» Description of the task: Retype word for word the lines of the data below, from the first to the one bearing "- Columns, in", with that one included.

» Data section:

================================

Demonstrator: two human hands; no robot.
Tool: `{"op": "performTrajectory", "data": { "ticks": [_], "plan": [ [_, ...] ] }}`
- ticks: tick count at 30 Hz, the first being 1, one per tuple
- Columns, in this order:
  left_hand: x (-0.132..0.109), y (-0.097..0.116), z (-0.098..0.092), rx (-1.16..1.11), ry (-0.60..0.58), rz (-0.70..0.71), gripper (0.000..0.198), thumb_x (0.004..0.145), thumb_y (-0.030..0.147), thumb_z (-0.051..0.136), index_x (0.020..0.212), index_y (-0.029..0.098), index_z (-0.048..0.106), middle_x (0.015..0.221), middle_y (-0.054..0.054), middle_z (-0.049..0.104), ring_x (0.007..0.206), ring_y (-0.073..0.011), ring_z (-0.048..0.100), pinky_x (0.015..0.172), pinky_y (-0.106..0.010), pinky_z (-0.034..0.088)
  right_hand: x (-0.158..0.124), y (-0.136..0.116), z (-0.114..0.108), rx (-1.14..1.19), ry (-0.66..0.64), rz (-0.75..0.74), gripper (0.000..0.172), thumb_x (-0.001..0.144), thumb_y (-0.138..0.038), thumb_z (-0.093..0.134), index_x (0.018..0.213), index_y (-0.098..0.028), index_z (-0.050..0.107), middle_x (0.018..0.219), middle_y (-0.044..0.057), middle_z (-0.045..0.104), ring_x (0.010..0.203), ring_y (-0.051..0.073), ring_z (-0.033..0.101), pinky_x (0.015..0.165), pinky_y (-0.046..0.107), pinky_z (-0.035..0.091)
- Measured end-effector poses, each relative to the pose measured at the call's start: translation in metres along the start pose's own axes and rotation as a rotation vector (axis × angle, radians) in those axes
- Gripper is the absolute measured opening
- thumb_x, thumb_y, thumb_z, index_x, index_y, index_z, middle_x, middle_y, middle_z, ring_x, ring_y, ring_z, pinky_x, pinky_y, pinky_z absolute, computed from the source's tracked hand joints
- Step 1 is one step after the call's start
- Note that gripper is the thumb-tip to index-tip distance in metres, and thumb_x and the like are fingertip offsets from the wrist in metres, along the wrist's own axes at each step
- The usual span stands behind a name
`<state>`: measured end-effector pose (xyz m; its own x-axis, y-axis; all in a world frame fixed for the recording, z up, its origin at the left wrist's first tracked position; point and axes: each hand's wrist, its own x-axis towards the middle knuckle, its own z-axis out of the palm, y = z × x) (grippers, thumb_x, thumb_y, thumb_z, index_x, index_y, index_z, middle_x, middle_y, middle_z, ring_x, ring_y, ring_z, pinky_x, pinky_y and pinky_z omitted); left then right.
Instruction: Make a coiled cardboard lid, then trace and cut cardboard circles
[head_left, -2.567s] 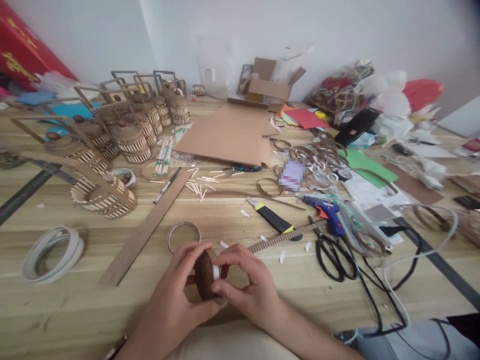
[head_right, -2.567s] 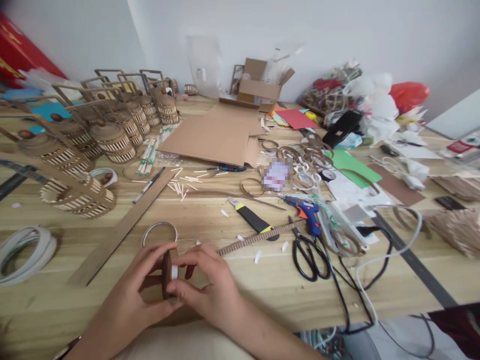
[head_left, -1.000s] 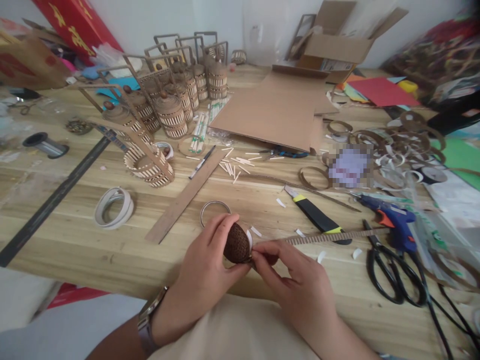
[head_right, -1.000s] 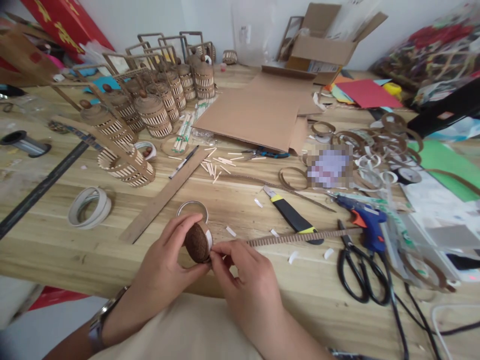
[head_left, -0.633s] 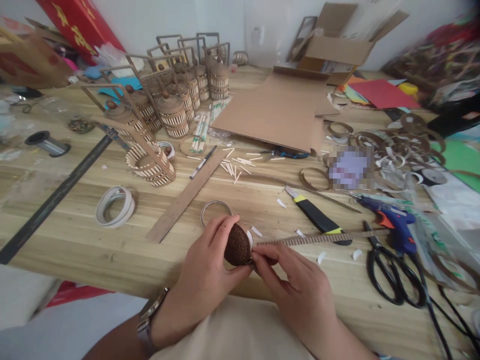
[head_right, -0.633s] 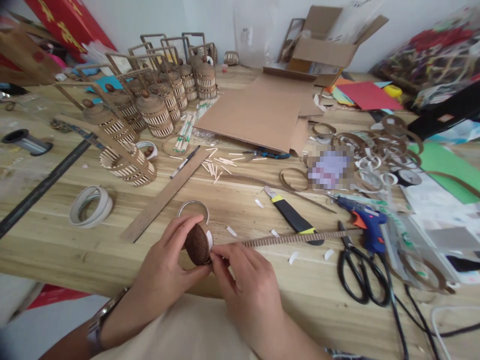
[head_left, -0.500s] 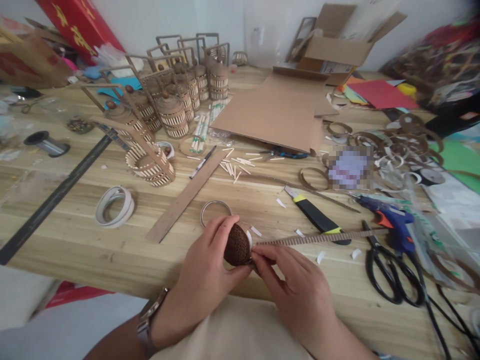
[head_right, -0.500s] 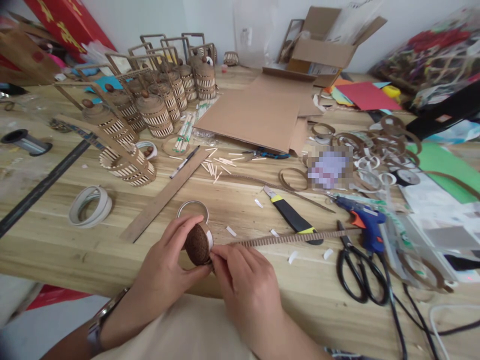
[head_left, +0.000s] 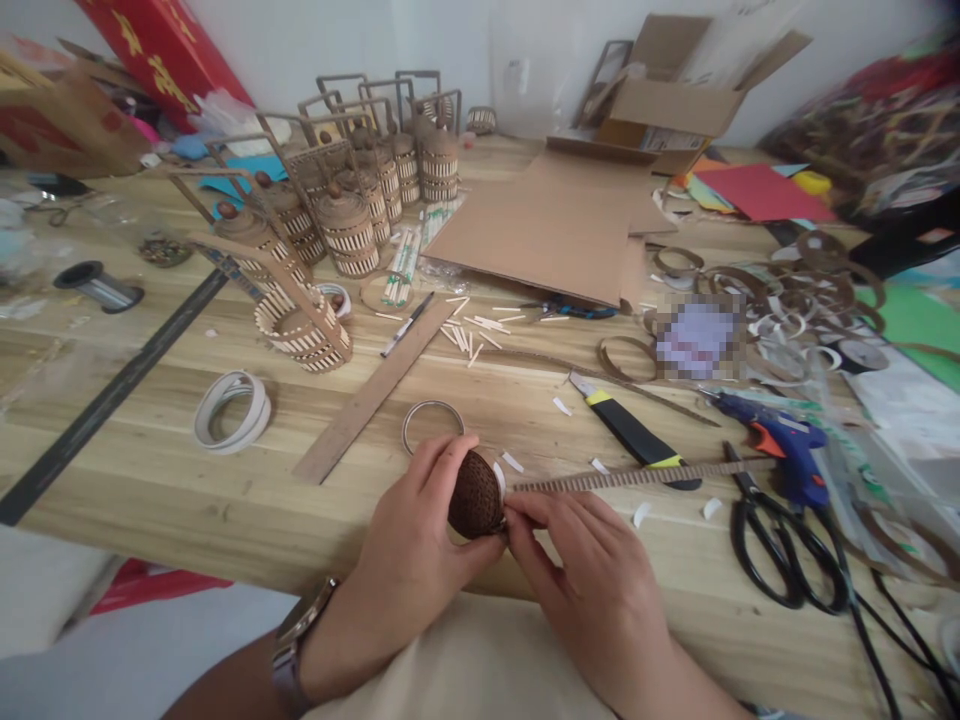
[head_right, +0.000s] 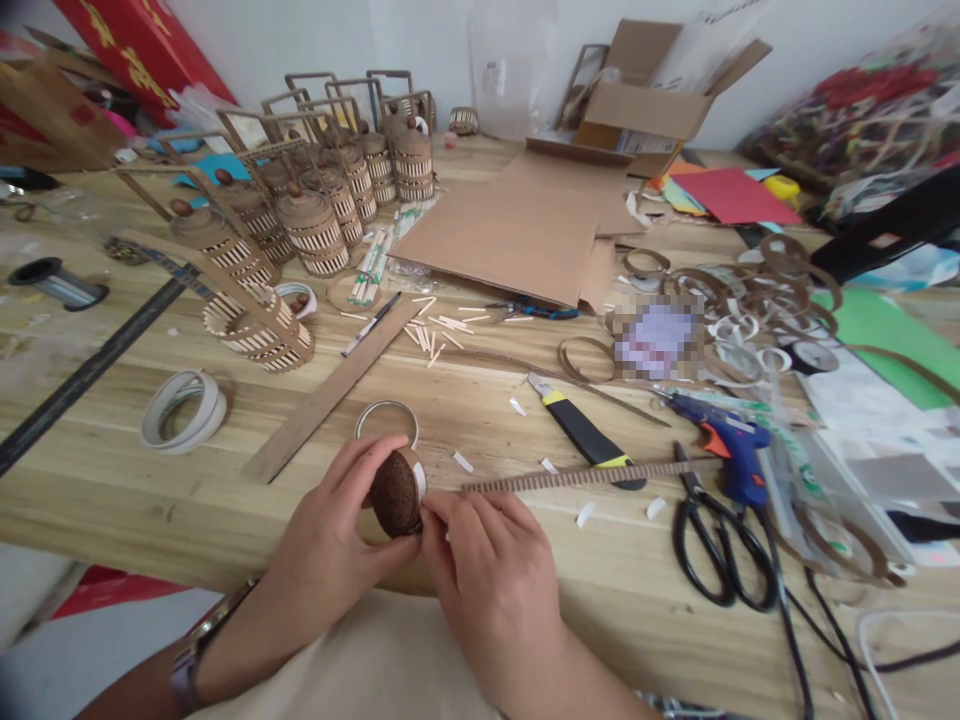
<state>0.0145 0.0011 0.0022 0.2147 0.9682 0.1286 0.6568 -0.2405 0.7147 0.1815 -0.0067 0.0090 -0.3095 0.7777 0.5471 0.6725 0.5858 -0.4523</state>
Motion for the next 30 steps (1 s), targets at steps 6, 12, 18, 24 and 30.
{"op": "performTrajectory", "data": {
  "ticks": [6,12,18,24,30],
  "plan": [
    [-0.0001,0.0014,-0.0002,-0.008,-0.010,-0.007,0.058,0.074,0.017,0.065,0.129,0.021,0.045,0.121,-0.011,0.061,0.110,-0.0272,0.066,0.089,-0.041,0.057,0.0012,-0.0009,-0.0005,-0.007,0.014,-0.003,0.016,0.096,-0.008,0.049,0.091,-0.021,0.057,0.070,-0.001,0.072,0.057,0.014,0.067,0.059,0.027,0.049],
    [-0.0006,0.0009,-0.0003,-0.011,-0.007,0.014,0.061,0.072,0.014,0.064,0.130,0.021,0.046,0.121,-0.011,0.062,0.110,-0.0274,0.066,0.088,-0.041,0.058,-0.0006,-0.0003,-0.0004,0.013,0.019,0.036,0.018,0.095,-0.008,0.048,0.089,-0.022,0.057,0.069,-0.002,0.071,0.058,0.014,0.067,0.058,0.027,0.050],
    [0.0002,-0.0010,0.0015,0.089,0.055,0.041,0.057,0.075,0.019,0.067,0.128,0.020,0.046,0.121,-0.013,0.062,0.108,-0.0287,0.068,0.086,-0.041,0.059,-0.0032,-0.0004,0.0002,0.027,0.023,0.028,0.014,0.094,-0.008,0.052,0.094,-0.020,0.061,0.076,-0.001,0.075,0.064,0.014,0.070,0.065,0.029,0.049],
    [-0.0021,0.0010,0.0036,0.165,0.080,0.072,0.057,0.076,0.020,0.069,0.128,0.020,0.044,0.118,-0.013,0.063,0.103,-0.0290,0.070,0.080,-0.040,0.061,-0.0049,-0.0004,0.0032,-0.054,0.035,0.019,0.014,0.092,-0.008,0.054,0.084,-0.020,0.060,0.067,-0.004,0.071,0.058,0.012,0.067,0.073,0.030,0.042],
    [-0.0032,0.0003,0.0046,0.177,0.089,0.087,0.057,0.076,0.020,0.069,0.127,0.020,0.045,0.117,-0.013,0.064,0.100,-0.0293,0.071,0.078,-0.041,0.062,-0.0048,-0.0012,0.0033,-0.143,0.007,0.026,0.021,0.093,-0.011,0.050,0.076,-0.020,0.057,0.058,-0.006,0.062,0.050,0.010,0.057,0.074,0.030,0.038]
  ]
}}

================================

» Response to the task:
Demonstrator: two human hands; no robot.
Tool: `{"op": "performTrajectory", "data": { "ticks": [_], "plan": [ [_, ...] ] }}`
- ticks: tick count at 30 Hz, the first being 1, one per tuple
- Columns, in this order:

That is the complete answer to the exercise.